• [WORK INSTRUCTION]:
Scan the records and identify every line in which the string "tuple" occurs, then return those lines.

──────── DATASET RECORDS ────────

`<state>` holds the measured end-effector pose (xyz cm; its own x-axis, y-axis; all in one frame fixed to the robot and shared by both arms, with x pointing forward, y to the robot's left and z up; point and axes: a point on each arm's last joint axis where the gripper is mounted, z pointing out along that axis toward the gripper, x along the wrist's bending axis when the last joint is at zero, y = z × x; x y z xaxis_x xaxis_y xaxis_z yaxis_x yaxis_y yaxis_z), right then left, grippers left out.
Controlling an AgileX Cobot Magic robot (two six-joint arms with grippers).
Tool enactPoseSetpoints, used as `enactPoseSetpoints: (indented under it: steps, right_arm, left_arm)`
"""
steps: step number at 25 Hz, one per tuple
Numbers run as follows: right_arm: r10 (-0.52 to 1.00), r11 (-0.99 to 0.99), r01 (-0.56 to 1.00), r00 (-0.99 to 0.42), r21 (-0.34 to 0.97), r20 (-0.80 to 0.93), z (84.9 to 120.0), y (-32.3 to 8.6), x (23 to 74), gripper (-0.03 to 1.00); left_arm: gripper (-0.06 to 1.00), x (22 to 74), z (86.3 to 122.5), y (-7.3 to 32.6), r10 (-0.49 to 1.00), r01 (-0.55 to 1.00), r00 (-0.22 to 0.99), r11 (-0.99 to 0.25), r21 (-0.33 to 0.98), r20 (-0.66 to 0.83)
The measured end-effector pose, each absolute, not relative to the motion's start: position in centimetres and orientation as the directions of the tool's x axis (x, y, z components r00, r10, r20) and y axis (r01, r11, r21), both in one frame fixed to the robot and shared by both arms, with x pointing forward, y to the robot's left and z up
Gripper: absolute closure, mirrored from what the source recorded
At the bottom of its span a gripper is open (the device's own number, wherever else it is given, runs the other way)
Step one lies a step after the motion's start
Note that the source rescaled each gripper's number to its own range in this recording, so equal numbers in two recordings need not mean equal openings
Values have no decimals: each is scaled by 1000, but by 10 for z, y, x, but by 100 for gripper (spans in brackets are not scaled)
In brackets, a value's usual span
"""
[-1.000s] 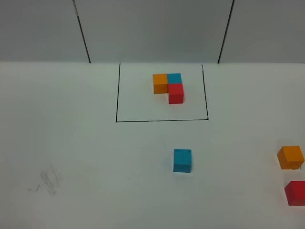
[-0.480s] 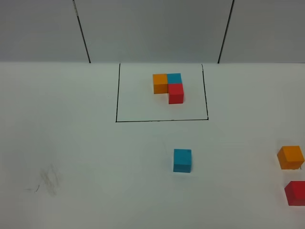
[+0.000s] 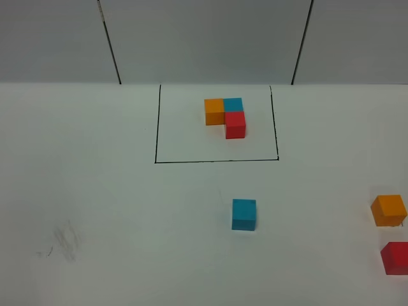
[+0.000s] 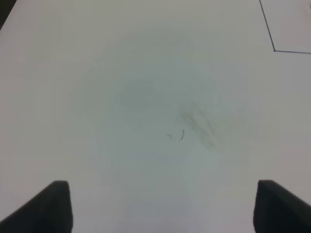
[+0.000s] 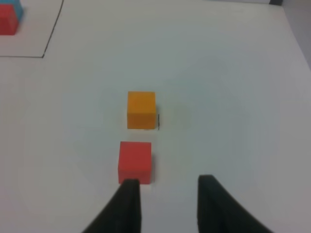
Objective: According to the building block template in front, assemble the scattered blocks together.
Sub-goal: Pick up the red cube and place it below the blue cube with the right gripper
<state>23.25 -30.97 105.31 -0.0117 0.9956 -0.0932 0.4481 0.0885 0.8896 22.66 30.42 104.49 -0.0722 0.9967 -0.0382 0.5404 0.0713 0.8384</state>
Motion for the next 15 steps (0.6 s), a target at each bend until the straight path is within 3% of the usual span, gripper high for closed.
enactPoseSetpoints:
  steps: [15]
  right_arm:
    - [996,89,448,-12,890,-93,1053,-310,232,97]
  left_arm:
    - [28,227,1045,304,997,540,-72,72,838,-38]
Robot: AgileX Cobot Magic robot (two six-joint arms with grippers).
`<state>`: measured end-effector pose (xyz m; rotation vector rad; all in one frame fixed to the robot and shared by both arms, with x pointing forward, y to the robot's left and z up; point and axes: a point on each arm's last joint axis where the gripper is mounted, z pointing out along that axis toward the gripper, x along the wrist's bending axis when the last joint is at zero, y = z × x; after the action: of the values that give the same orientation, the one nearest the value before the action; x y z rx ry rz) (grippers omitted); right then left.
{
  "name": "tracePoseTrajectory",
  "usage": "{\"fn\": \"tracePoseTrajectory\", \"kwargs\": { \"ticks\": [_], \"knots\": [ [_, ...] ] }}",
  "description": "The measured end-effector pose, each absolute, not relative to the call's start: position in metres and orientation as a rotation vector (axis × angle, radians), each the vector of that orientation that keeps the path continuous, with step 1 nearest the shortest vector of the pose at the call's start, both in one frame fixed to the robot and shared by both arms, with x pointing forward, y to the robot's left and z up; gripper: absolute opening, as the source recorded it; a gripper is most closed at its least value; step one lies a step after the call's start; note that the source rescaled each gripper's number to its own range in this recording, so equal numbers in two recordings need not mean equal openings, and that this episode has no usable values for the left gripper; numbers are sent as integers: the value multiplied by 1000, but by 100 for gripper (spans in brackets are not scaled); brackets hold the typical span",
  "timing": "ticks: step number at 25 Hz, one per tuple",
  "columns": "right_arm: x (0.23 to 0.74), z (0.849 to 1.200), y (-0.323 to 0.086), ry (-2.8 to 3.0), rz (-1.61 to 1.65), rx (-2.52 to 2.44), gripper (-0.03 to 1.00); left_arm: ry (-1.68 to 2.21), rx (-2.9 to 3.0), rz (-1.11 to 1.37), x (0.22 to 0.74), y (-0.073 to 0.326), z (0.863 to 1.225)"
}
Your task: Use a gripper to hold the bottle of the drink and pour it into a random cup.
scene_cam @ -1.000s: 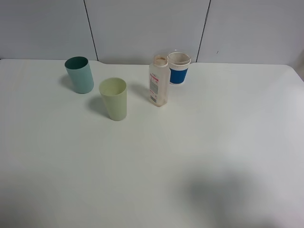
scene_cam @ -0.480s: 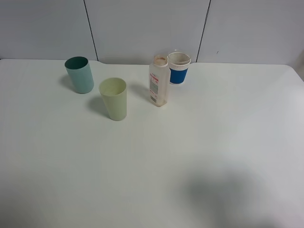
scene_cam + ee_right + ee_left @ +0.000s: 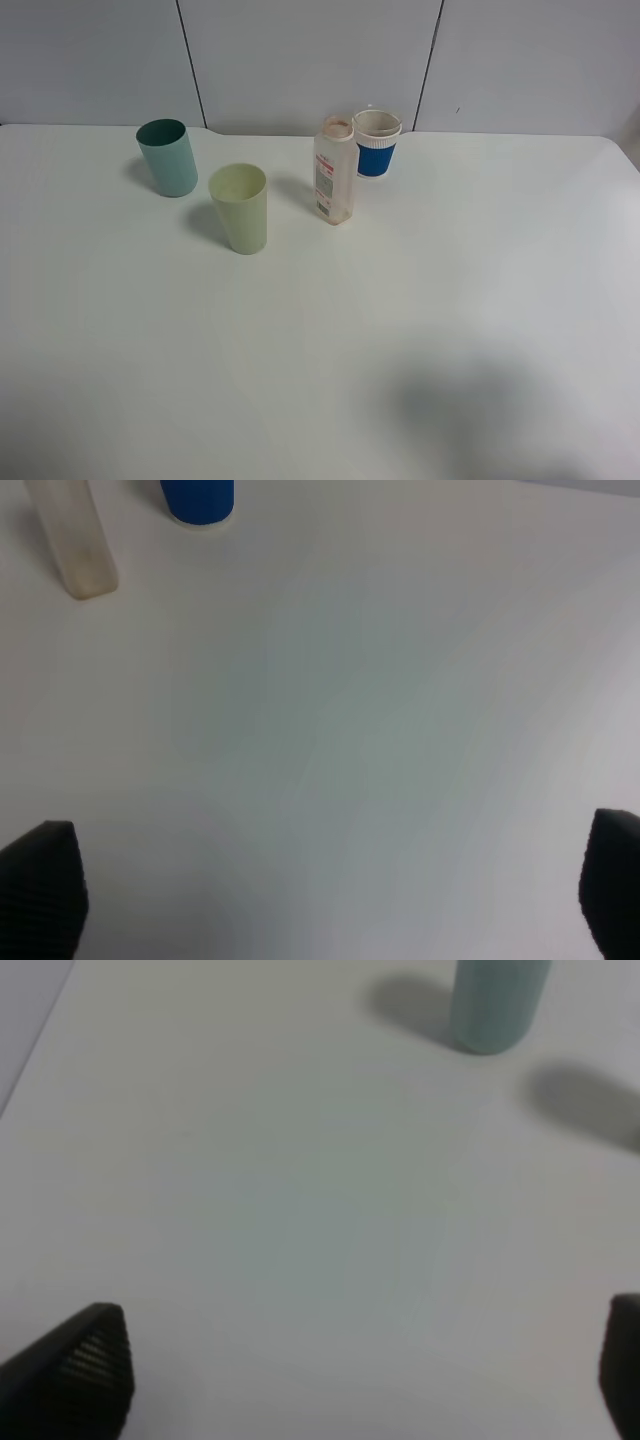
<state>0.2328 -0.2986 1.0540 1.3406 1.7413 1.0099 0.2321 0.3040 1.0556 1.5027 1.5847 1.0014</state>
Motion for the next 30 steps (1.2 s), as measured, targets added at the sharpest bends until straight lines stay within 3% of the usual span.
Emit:
{"fn": "tracePoseTrajectory", "kwargs": {
  "ticks": [30],
  "knots": [
    [233,1054,-297,1565,899,1488,100,1585,1503,1001,232,304,1056]
  ]
}}
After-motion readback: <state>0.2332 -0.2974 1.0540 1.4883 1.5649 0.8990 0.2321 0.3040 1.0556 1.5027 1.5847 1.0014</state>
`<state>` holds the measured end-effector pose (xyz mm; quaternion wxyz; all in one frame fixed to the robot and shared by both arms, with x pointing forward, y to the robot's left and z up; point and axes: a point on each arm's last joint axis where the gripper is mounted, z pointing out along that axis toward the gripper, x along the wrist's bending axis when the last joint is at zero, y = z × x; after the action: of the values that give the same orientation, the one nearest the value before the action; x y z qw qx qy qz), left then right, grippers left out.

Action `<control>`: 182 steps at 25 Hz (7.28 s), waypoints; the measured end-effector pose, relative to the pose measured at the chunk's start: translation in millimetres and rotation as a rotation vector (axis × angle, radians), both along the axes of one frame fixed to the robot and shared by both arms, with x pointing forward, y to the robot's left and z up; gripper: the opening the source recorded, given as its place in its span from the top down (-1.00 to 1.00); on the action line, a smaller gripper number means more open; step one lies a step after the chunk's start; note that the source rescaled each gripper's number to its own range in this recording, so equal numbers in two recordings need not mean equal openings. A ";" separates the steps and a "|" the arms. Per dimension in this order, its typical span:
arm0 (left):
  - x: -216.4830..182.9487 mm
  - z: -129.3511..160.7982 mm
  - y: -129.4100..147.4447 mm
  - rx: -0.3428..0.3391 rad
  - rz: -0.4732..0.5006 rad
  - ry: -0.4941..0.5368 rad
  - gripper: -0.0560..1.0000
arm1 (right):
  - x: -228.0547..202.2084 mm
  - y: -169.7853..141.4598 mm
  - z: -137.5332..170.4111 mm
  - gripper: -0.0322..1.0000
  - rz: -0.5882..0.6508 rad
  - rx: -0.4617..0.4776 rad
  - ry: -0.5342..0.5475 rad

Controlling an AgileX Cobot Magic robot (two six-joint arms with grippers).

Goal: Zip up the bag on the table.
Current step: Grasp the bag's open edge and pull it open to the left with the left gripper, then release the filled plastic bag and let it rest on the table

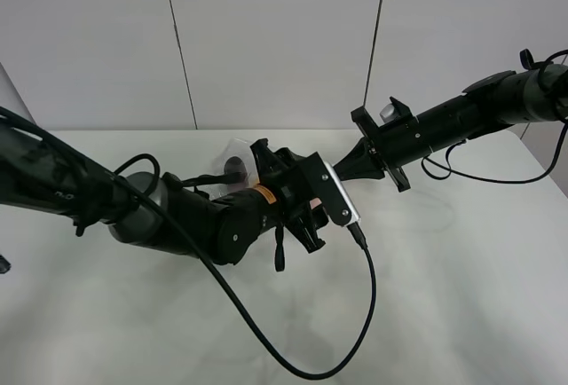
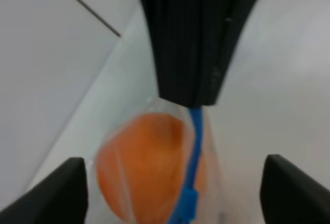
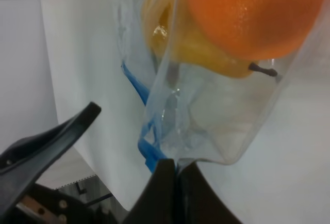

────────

• [ANSWER TO THIS TASK]:
steps: step number at 25 Hz, one per tuple
  "timing": "ticks: step number at 25 Hz, one per tuple",

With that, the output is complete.